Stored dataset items
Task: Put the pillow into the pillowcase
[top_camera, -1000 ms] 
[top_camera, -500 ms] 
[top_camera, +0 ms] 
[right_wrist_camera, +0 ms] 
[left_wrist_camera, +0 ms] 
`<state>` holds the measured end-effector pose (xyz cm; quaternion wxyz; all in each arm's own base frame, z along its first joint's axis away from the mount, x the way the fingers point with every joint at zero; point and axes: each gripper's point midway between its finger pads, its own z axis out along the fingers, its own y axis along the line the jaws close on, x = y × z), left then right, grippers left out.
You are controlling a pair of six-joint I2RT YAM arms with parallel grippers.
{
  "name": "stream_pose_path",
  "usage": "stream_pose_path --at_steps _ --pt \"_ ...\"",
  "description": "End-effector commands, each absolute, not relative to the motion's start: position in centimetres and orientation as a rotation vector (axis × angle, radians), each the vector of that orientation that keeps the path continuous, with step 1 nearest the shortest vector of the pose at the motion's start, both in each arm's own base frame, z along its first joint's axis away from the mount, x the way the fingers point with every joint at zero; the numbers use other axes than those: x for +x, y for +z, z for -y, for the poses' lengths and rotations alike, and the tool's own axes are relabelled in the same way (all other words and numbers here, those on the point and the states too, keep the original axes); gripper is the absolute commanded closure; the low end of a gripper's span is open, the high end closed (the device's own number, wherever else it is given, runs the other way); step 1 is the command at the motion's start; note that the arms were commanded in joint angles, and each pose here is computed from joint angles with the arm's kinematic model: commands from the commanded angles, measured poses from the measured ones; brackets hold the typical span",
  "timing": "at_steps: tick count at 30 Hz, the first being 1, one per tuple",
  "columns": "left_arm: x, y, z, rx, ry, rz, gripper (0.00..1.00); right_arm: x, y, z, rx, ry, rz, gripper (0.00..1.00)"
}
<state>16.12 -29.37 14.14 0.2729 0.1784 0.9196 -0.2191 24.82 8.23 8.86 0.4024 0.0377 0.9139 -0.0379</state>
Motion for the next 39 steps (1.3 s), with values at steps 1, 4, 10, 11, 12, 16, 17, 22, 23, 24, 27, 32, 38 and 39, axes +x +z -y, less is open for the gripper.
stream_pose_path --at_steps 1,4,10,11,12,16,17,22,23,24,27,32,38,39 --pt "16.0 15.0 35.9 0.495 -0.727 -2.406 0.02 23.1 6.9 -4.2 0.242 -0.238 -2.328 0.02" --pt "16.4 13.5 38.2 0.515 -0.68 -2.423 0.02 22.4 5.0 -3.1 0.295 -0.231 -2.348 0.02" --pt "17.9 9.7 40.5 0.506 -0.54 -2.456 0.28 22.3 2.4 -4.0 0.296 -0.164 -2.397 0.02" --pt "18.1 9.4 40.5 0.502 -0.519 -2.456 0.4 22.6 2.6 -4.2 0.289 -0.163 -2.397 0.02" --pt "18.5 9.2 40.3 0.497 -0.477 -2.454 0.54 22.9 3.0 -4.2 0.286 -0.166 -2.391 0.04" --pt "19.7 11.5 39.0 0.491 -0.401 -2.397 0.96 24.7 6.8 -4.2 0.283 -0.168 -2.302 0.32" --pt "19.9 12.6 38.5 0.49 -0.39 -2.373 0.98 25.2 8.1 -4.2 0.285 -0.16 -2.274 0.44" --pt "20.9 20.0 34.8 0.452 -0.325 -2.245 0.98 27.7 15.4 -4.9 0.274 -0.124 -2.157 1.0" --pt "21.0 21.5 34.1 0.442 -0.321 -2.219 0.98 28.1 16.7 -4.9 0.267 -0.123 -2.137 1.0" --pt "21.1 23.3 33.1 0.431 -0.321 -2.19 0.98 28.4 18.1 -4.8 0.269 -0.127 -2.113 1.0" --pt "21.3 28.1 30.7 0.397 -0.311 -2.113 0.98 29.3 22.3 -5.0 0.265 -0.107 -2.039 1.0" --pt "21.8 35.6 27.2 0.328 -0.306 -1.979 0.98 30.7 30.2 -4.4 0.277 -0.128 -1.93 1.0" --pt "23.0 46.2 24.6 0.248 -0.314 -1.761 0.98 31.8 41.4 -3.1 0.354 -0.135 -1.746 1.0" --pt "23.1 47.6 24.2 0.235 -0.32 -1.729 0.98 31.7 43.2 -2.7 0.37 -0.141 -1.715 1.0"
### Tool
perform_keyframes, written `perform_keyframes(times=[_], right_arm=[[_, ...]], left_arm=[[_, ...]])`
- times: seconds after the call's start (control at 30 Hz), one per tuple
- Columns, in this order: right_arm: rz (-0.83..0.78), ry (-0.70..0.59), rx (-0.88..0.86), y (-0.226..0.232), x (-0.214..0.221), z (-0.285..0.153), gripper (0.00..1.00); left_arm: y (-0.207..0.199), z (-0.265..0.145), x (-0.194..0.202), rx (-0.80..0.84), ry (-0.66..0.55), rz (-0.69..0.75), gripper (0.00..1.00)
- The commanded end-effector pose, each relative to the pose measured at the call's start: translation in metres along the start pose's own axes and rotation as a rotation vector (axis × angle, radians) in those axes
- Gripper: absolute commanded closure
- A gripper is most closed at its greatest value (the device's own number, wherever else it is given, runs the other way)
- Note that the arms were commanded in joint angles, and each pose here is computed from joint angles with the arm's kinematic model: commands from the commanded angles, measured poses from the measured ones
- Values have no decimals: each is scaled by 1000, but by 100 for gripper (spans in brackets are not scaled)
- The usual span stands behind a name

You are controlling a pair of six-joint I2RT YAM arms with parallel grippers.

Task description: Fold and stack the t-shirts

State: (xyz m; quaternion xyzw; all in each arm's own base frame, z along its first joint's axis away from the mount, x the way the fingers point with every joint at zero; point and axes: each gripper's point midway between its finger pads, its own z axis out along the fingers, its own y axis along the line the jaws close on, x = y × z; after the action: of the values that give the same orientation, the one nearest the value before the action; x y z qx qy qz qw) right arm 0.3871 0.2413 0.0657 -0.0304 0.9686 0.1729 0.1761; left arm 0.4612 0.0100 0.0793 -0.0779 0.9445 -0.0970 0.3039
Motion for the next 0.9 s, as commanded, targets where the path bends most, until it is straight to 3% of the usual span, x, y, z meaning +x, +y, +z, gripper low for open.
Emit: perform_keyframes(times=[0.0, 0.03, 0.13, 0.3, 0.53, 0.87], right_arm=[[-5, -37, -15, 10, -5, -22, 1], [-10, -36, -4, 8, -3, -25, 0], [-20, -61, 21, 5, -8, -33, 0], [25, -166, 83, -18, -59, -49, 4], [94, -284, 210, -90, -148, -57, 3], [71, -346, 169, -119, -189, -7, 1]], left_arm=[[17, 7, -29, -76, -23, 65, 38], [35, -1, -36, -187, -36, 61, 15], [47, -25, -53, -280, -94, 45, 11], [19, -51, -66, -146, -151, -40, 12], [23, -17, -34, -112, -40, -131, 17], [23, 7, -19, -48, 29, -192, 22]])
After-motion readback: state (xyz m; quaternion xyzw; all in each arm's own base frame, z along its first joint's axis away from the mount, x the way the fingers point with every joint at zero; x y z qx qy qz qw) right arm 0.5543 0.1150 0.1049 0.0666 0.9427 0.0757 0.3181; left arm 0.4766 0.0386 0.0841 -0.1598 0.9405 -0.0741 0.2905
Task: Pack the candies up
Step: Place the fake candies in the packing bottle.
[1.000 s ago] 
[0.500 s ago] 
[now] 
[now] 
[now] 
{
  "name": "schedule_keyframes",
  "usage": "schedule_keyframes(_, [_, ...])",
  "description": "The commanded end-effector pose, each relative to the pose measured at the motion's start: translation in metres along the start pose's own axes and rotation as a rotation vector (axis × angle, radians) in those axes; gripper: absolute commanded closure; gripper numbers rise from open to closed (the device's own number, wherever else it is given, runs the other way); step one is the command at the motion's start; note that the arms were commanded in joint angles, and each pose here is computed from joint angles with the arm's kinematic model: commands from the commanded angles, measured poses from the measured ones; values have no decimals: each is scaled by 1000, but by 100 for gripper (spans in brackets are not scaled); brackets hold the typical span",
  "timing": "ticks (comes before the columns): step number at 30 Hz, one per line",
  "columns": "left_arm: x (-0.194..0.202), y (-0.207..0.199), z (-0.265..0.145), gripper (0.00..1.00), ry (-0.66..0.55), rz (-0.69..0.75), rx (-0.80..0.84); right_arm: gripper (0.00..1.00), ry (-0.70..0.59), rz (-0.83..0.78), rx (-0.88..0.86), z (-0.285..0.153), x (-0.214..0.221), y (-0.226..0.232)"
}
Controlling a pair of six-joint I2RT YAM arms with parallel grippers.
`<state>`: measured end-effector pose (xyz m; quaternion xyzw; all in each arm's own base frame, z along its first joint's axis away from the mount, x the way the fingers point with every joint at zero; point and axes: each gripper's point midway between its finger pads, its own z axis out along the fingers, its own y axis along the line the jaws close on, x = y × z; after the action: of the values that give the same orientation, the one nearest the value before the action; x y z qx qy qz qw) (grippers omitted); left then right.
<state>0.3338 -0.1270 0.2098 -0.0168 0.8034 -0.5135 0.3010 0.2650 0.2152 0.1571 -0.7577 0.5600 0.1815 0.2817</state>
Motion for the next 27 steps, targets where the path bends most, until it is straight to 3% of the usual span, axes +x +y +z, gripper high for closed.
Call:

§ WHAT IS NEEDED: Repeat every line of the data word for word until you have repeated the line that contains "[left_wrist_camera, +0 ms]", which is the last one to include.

§ ANSWER BOX:
Task: Put the pillow into the pillowcase
[top_camera, -1000 ms] 
[top_camera, -500 ms] 
[top_camera, +0 ms] 
[right_wrist_camera, +0 ms] 
[left_wrist_camera, +0 ms] 

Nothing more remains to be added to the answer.